Et le gouvernement n’arrête pas de couper dans les budgets ! La nourriture est de moindre qualité, ils nous restreignent sur tout: sur la quantité de langes, etc.. La manière dont sont traités les résidents est indigne! C’est le lot de beaucoup de travailleurs pauvres, car qui peut aujourd’hui se payer le luxe d’une MRS d’Orpea jusqu’à 6000-7000€ par mois?
Pendant le Covid, la situation a été terrible dans les maisons de repos et de soin. À cause du manque de lits, les hôpitaux nous ont clairement dit de ne pas envoyer les malades aux soins intensifs. On a laissé mourir des résidents, sans leur apporter les soins qui auraient pu les sauver parce que le gouvernement n’a pas cessé de fermer des lits dans les hôpitaux. En tant qu’infirmière, tout le fonctionnement des MRS est retombé sur nos épaules. Et on a été complètement abandonnées : aucun masque FFP2 ne nous était fourni, on disposait d’un masque chirurgical pour trois jours, et plus aucun personnel pour faire le nettoyage. On ne nous a proposé aucun équipement de protection convenable ! On nous a par ailleurs explicitement dit qu’on n’embaucherait personne pour faire le nettoyage dans les chambres de patients porteurs du Covid19 car “on ne pouvait pas sacrifier tout le monde”

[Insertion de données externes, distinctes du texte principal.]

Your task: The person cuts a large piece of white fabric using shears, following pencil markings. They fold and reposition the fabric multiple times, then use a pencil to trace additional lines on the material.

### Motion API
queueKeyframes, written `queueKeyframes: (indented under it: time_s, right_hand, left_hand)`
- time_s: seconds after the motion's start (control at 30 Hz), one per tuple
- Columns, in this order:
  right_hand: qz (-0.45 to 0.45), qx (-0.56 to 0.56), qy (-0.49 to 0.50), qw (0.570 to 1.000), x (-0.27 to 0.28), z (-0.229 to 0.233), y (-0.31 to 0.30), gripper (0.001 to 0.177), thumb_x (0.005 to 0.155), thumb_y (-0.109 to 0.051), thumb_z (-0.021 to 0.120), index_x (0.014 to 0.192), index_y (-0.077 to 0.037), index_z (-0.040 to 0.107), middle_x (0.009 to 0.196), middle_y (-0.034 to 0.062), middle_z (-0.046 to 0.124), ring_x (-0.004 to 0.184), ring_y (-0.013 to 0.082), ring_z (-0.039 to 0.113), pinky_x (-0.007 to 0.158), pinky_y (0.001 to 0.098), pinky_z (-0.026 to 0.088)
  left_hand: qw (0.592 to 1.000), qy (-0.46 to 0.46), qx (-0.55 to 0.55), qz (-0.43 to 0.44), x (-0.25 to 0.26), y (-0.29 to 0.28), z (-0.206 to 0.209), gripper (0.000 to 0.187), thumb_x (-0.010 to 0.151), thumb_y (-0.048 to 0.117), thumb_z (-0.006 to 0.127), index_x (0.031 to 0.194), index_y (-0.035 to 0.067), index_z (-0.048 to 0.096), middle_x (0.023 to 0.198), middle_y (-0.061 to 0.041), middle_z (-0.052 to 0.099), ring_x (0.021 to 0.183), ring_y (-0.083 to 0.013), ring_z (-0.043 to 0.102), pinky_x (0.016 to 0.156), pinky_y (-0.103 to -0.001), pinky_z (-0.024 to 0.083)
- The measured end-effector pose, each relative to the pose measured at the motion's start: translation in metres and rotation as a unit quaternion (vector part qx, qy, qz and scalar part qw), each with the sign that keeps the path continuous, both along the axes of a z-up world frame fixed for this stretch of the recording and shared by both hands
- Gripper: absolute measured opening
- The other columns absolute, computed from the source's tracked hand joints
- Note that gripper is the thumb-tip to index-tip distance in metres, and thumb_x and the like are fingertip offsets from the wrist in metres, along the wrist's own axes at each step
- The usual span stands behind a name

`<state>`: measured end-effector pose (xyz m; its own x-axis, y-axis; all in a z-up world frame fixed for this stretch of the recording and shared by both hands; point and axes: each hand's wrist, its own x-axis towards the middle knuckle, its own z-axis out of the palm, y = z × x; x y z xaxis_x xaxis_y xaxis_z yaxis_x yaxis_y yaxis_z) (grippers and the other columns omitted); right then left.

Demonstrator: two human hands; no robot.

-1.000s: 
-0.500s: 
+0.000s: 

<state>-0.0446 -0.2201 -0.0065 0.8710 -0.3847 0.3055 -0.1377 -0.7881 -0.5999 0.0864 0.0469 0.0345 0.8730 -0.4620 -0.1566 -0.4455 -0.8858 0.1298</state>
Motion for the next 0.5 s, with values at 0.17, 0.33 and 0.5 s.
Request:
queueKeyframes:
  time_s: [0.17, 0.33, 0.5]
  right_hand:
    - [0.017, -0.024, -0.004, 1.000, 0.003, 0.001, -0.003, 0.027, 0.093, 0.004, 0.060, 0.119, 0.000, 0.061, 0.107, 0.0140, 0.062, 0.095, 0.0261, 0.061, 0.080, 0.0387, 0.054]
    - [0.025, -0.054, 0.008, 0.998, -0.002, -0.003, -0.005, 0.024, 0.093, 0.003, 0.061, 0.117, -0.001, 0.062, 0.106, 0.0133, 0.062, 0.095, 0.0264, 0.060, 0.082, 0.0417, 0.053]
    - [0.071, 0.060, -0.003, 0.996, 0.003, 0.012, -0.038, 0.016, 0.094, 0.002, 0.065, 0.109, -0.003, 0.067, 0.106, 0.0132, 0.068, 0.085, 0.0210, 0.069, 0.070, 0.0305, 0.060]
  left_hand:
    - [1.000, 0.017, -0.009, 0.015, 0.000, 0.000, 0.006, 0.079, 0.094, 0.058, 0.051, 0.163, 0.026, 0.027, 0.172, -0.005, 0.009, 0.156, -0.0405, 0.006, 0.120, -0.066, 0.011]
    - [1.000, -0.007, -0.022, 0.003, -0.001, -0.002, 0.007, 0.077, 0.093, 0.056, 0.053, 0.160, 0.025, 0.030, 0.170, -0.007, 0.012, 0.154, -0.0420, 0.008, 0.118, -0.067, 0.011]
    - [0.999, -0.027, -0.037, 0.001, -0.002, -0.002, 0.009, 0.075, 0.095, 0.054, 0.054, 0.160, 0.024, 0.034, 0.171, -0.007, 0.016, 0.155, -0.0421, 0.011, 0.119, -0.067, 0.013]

Malgré les belles promesses des politiciens de “soutenir les métiers de première ligne” après la pandémie, on n’a pas vu la couleur de ces moyens chez nous ! La plupart des infirmières n’ont pas reçu de revalorisation salariale et le manque de personnel et les coupes dans le matériel de soin ne se sont pas arrêtés !
Tout cela génère parmi nous, au travail, une immense colère. Pour que le gouvernement continue d’acheter toujours plus d’armes de guerre et donne des milliards d’argent public aux capitalistes on coupe dans tous les budgets utiles à la population et on maltraite les malades, les personnes âgées et le personnel soignant. On ne peut plus soigner dignement, on s’épuise pour un travail toujours plus insatisfaisant. Actuellement la durée de vie au travail d’une infirmière est de 7 ans moindres (par rapport au reste de la population) à cause de l’épuisement lié à des conditions de travail et une qualité des soins inacceptables.